My mother handled our poverty as best she could. When the lights were cut off, we would cook chicken over candles in the living room. When we bounced from home to home in rapid succession, I never thought that it was anything other than an adventure. I certainly never considered us homeless, even when I slept on a chair in my aunt's living room for months on end. When the police were called to our home for domestic violence, it was something that was blocked out of my memory and turned into a "My mama could beat up your mama. Just ask her ex-boyfriend."
Being at home, I get strange flashbacks. Driving past a childhood friend's house, I remember his parents always inviting me to dinner and now understand the rationale behind it. I remember a stranger's mumbling that "white trash begets white trash" when the police were called to my house and I was rushed outside. I remember crying in school and vomiting with no provocation. These moments are painful, but all of it galvanizes my resolve to actually do something meaningful with my life. I am immensely privileged and I can work to help do something better with my life.
I beat the odds, which is something I don't actually feel comfortable saying. I don't like to be reminded of the serious misgivings that a statistician would have about my tale.
Highly mobile students are at risk.
32% of my community lives in a poverty with a 14 point achievement gap in my high school.
My high school. I don't want that to be my narrative, and I have cognitive dissonance over whether or not someone from my community should use my story to motivate students. There are huge systemic problems that exist and actually passing college was pretty horrible. (
The Washington Post reminded me of conversations with my parents, in which I discussed dropping out.)

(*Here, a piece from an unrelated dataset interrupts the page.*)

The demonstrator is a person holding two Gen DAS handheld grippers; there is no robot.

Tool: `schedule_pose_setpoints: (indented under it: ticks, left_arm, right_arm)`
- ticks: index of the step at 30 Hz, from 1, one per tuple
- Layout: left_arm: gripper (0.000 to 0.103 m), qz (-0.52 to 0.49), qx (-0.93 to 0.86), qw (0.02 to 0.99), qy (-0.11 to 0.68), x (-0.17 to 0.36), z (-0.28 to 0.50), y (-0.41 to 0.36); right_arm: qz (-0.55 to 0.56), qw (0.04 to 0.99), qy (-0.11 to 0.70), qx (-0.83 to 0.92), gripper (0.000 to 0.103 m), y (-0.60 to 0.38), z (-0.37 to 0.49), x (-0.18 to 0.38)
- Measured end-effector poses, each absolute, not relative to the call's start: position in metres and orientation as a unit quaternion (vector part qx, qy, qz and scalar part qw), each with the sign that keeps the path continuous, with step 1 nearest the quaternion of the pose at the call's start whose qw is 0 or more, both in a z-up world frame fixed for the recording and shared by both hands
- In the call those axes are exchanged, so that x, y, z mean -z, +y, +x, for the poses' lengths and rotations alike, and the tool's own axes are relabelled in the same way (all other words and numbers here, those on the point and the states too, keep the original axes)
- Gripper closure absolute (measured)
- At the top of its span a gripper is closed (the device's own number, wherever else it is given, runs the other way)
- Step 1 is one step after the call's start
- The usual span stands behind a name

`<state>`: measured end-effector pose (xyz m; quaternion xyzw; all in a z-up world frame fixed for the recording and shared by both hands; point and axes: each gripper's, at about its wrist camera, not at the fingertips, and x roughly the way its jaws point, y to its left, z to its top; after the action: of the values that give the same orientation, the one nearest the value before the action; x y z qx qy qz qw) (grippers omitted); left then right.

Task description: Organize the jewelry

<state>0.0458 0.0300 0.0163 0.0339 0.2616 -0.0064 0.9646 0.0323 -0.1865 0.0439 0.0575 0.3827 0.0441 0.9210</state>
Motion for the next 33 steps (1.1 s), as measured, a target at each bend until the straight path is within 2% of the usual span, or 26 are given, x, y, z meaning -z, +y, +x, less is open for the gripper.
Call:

Both mine and my community's narratives are exceptionally relevant to economic and societal growth. A
Ted Talk that I watched concluded with,
"The single story creates stereotypes, and the problem with stereotypes is not that they are untrue, but that they are incomplete. They make one story become the only story.” (Chimamanda Ngozi Adichie )
Unfortunately, my community's narrative has been summarized with a lack of opportunity. If my community is ever going to thrive; if my niece is ever going to kick-ass in high school and get a bomb scholarship to a flagship public school or great private school, narratives need to change. We need to adopt the idea that a
ll children want to learn and that all children will do both good and well. A lot of fluke events allowed me to get where I was and I would be nothing without the support of my family, friends, and universities. Though my narrative is one filled with
black swans, it shouldn't be one atypical of my community. If all children want to learn, then let's teach them.